Overcoming the inherent permeability–selectivity trade−off is essential to broaden the practical application of polyamide (PA) reverse osmosis (RO) membranes in brackish water desalination. In this study, we developed a facile and cost-effective alkaline (NaOH) post-treatment method to fabricate high−performance loose-structured RO membranes. The NaOH post−treatment hydrolyzed part of the amide bonds within the membrane, converting them to negatively charged carboxyl groups. This process led to a slight increase in pore size and the formation of a looser structure.
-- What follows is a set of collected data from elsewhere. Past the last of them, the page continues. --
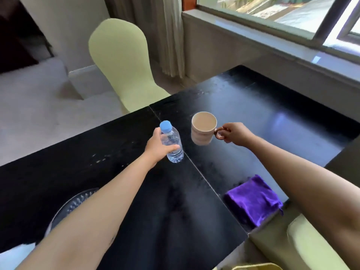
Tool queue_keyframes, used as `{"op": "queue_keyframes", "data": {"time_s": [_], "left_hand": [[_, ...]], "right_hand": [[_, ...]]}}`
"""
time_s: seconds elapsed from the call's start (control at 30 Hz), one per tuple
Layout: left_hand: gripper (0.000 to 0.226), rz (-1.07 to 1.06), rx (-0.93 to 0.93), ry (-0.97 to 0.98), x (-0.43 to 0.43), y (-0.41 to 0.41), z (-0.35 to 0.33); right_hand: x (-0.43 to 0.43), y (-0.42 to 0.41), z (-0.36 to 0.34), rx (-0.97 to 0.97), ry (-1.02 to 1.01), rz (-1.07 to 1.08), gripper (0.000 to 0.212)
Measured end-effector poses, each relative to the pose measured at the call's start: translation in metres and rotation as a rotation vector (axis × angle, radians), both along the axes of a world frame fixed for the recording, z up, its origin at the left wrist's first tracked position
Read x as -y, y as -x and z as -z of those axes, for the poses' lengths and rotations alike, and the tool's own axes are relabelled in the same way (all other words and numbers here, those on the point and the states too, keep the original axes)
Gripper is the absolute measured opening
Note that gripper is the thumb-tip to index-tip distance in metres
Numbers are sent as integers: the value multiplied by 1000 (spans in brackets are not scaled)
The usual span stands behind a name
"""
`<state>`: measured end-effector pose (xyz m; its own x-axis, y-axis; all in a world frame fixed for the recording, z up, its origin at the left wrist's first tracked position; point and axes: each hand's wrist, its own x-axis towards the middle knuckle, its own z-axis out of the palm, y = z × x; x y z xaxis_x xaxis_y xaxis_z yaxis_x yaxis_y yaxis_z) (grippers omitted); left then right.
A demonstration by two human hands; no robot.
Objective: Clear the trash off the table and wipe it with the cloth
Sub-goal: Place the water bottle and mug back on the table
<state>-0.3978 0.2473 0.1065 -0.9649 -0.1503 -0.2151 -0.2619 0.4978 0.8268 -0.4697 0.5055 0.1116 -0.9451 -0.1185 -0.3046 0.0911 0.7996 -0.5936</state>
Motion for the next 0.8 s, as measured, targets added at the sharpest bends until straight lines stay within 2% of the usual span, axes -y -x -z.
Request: {"op": "queue_keyframes", "data": {"time_s": [0.27,0.37,0.63,0.8], "left_hand": [[73,-166,19,38,167,-91,-20],[72,-218,20,70,228,-130,-23],[73,-429,65,143,372,-231,-19],[73,-517,75,125,433,-280,3]], "right_hand": [[169,-49,-17,6,150,-219,9],[236,-69,-16,14,108,-318,13],[412,-133,7,39,176,-555,14],[493,-175,35,65,101,-684,21]]}}
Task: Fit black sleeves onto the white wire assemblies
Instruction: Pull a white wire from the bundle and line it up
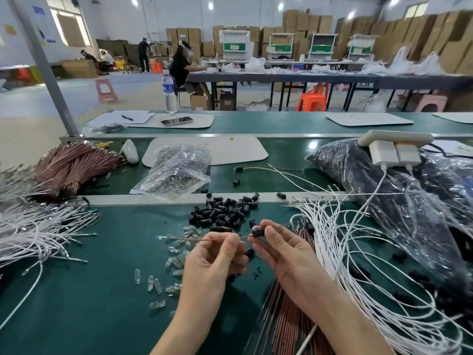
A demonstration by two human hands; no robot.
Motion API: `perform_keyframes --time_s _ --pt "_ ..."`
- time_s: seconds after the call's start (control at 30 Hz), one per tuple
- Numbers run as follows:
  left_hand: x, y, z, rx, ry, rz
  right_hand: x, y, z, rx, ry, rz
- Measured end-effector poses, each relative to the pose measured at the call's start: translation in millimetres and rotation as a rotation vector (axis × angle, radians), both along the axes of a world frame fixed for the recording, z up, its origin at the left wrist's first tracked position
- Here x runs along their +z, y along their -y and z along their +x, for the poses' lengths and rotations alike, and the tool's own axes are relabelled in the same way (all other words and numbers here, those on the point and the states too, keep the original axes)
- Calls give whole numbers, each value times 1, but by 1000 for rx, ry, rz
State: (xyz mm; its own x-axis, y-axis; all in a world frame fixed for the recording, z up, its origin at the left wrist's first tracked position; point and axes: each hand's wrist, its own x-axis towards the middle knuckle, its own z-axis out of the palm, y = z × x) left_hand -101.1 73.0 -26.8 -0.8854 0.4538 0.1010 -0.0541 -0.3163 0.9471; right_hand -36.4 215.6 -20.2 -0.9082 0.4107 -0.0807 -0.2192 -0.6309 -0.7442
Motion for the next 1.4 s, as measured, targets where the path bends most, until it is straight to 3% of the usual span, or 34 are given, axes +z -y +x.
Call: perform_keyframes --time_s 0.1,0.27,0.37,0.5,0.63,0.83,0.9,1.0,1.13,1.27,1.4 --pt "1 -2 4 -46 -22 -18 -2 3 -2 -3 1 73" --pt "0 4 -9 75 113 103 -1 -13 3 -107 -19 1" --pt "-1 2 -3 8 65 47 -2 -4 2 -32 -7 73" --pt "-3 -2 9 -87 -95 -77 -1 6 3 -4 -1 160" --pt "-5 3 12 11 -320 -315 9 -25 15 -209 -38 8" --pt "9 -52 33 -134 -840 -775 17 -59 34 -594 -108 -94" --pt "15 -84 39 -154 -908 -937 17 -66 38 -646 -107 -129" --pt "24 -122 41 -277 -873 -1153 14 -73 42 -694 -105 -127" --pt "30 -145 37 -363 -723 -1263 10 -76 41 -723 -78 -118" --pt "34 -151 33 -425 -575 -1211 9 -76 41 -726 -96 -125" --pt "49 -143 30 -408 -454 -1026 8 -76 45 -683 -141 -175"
Molecular weight cut−off (MWCO) measurements confirmed that the pore size slightly increased from 0.19 nm to 0.21 nm, while X−ray photoelectron spectroscopy (XPS) and zeta potential measurements confirmed the conversion of amide bonds to carboxyl groups, which further enhanced the surface electronegativity. The synergistic effects of pore size enlargement and surface charge modification were elucidated as the key mechanisms for performance enhancement. The TPA membrane exhibited a 2−fold increase in water permeance (from 1.05 to 3.21 L m−2 h−1 bar−1), while the enhanced surface negative charge contributed to maintaining a high NaCl rejection of 98.5%. Additionally, the membrane also exhibited excellent pH stability as well as long-term stability over 100 h of continuous operation. This easily scalable post−treatment strategy offers a low−cost route to fabricate loose-structured membranes, with significant potential to enhance efficiency and reduce costs in brackish water desalination.